7. Visual guide rect registry
The visual-guide overlay (form field → evidence card → source highlight)
requires DOM rects from three independently-rendered subsystems. The contract
is a rect registry owned by evidence-binder:
interface RectRegistry {
register(kind: "field" | "evidence-card" | "highlight", id: string, getRect: () => DOMRect | null): () => void;
getRect(kind: "field" | "evidence-card" | "highlight", id: string): DOMRect | null;
subscribe(listener: (event: RectRegistryEvent) => void): () => void;
}
Each renderer (form, evidence sidebar, viewer adapter) registers a
getRect callback. The overlay queries on-demand and re-renders on scroll,
resize, focus, and active-evidence change.
This contract MUST be defined and stable before any of the three renderers hardens, or the overlay becomes the system's coupling bottleneck.
8. Ownership rules (the short version)
- Types and interfaces flow downward from
citation-engine. - Behavior and algorithms live in the specialised repos.
- Where a concept appears in both a type and a behavior context (e.g.
Selector,EvidenceLink,EvidenceSet,CitationRecoveryAttempt), the engine owns the shape and the specialised repo owns the lifecycle. - The shared event bus is engine-owned; subsystems publish and subscribe but do not extend the event vocabulary unilaterally.
- No new enum values, relation types, event types, or selector kinds land in code without first appearing in this document.

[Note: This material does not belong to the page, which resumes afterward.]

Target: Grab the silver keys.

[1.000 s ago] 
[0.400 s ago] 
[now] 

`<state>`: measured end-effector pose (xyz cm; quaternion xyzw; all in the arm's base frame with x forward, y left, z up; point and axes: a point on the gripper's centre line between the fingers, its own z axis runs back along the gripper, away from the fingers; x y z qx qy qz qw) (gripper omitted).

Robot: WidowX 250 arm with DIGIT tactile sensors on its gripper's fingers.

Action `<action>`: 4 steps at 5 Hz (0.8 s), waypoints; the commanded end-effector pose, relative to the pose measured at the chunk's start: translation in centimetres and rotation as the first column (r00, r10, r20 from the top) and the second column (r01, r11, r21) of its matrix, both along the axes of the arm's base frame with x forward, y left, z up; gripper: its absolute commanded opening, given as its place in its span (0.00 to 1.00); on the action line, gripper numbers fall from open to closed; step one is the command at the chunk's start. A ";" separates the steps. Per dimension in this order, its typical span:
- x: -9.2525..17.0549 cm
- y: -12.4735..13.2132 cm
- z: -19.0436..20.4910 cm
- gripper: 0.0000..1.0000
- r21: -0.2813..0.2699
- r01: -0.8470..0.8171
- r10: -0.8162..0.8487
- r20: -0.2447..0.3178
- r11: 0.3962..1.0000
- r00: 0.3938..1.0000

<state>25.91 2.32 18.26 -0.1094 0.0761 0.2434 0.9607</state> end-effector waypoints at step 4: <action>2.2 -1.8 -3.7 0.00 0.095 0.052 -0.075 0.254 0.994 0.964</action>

- During umbrella-first MVP: rules 1-5 are aspirational. We will tolerate
small violations in
citation-evidence/src/and reconcile during extraction.
9. Change process
Changes to this document are change to the contract.
- Small additions (a new enum value, a new event type) can be made in a single PR that updates this doc + the type definitions + at least one consumer.

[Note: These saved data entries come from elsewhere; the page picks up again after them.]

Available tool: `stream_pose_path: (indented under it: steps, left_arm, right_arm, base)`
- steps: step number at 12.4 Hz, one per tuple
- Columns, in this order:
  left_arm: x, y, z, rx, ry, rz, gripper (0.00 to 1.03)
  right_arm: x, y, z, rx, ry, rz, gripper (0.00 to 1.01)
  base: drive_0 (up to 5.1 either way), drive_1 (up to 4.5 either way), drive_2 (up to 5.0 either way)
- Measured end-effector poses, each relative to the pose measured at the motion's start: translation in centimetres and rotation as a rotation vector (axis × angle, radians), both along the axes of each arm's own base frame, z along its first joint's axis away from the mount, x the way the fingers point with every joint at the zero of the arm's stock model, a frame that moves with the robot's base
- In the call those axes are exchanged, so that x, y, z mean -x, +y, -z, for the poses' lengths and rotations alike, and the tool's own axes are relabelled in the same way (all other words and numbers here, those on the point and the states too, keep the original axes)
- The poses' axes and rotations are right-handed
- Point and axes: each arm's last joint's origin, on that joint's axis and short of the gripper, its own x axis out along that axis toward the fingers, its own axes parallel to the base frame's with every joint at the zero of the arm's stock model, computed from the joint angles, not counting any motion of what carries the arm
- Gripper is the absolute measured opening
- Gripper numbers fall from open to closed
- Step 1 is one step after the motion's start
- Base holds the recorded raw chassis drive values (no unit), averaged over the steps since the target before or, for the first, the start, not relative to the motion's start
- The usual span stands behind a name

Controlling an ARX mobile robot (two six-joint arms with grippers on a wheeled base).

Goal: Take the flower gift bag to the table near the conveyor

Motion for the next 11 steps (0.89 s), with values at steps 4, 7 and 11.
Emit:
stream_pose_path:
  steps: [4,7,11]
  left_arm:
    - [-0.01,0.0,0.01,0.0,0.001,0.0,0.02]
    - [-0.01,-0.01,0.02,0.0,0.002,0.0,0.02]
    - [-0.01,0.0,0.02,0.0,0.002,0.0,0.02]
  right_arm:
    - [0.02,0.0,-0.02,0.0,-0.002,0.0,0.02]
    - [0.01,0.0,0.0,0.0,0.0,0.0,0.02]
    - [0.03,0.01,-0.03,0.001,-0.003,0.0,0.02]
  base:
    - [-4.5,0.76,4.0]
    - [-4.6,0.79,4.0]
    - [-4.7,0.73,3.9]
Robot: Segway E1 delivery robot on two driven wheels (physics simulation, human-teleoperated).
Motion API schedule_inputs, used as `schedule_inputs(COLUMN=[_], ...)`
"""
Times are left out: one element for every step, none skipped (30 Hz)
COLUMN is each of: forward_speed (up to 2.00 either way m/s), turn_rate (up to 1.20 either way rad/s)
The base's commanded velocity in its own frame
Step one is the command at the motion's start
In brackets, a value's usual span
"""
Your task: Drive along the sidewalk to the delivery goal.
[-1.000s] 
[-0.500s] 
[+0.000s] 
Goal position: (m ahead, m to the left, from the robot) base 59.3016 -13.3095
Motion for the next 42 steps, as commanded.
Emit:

- Breaking changes (renaming an entity, removing a state, changing an
ownership split) require a short ADR in
docs/decisions/and a heads-up progress event on the state-hub.
10. Pending ADRs that will affect this document
These are listed in docs/decisions/ once written. Until then the document
reflects the current best understanding from the architecture overview.

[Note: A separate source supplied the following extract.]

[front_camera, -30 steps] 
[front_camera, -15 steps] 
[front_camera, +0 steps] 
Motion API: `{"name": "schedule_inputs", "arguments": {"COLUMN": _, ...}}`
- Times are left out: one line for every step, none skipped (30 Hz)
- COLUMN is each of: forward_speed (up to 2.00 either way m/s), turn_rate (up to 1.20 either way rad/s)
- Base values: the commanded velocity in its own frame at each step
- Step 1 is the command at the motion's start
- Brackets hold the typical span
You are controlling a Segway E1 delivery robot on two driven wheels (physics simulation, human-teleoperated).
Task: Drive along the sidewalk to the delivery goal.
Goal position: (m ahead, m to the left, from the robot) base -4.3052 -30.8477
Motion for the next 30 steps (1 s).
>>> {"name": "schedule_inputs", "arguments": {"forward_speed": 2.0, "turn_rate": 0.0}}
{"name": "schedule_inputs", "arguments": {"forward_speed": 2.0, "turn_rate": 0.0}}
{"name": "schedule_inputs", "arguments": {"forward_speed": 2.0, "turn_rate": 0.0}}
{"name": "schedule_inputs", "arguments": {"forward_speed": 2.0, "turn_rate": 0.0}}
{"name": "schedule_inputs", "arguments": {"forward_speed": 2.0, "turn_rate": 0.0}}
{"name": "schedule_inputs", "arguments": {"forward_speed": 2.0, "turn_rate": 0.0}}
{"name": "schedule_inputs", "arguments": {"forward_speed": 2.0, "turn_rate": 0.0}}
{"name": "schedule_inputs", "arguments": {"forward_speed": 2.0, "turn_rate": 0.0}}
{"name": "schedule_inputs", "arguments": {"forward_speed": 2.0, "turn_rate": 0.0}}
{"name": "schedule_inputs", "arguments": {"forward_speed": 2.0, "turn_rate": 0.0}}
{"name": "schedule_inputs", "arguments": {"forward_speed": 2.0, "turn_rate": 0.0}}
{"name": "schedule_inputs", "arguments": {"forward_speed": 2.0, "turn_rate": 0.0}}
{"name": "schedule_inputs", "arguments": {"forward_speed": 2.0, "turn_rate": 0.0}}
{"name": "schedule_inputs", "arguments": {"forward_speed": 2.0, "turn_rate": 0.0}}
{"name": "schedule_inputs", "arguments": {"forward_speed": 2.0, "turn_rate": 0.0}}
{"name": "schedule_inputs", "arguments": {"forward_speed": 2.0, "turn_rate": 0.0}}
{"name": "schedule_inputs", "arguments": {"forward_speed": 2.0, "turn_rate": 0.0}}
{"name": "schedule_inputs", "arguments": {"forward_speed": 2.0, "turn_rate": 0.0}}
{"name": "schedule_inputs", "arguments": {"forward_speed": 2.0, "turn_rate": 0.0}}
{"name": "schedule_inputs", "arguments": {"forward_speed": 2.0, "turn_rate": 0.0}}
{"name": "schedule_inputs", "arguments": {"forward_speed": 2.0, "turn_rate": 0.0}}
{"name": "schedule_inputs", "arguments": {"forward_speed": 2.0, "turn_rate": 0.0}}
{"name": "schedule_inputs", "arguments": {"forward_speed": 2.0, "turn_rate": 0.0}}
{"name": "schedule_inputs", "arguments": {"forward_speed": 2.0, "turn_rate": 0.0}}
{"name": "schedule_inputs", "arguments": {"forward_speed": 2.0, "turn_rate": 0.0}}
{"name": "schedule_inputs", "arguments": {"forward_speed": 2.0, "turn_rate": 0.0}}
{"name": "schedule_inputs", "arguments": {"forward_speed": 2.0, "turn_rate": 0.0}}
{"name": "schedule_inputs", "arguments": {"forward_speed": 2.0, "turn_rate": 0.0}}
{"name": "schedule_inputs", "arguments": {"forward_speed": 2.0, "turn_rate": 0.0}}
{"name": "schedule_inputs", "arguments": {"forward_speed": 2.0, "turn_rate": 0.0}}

- ADR-0001 — Umbrella-first MVP strategy (decided 2026-05-24, this session).
- ADR-0002 — Monorepo vs polyrepo packaging (pending).
- ADR-0003 — W3C Web Annotation: lossy mapping vs round-trip guarantee (pending).
- ADR-0004 — PDF viewer library choice:
react-pdf-highlighter-plusvs PDF.js direct (pending). - ADR-0005 — Persistence: local-first SQLite vs Postgres from day one (pending).
- ADR-0006 — Selector ownership split (types in engine, algorithms in anchor) (pending — implied here).